> _DATA EXTRACT_

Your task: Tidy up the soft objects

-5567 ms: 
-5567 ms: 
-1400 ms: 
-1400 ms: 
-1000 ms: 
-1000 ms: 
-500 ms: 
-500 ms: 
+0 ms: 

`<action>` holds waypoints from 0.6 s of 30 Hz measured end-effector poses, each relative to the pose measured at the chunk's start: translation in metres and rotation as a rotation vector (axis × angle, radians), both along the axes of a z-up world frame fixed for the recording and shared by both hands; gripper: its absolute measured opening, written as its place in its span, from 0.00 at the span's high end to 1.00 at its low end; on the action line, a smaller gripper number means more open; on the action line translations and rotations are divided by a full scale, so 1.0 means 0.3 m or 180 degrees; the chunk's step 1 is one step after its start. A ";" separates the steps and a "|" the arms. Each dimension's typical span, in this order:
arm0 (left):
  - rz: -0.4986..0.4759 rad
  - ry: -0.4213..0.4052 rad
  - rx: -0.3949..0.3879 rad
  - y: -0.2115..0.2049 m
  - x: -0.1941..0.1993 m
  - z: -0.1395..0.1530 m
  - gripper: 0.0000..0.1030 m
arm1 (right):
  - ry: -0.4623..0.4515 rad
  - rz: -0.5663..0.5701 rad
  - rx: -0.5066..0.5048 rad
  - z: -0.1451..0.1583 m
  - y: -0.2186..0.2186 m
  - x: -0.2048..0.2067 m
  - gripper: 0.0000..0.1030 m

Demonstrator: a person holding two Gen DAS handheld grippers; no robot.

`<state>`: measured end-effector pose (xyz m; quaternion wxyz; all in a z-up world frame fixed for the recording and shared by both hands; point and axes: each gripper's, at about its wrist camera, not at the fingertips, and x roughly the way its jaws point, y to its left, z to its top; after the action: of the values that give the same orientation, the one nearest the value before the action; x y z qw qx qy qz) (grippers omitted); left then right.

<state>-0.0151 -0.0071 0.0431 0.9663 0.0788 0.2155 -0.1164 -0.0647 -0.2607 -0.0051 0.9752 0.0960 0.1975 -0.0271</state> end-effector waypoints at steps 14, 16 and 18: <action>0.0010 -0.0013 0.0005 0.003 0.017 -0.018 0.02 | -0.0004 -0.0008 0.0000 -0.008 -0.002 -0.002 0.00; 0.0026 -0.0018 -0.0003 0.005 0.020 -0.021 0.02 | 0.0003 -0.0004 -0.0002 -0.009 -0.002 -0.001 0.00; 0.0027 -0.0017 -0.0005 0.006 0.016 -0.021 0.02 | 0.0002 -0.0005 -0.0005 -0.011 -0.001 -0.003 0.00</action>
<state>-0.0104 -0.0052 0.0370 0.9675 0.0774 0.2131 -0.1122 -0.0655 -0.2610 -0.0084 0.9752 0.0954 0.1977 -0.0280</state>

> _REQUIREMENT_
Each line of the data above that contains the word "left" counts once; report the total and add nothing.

> _RESPONSE TO THE EXERCISE_
2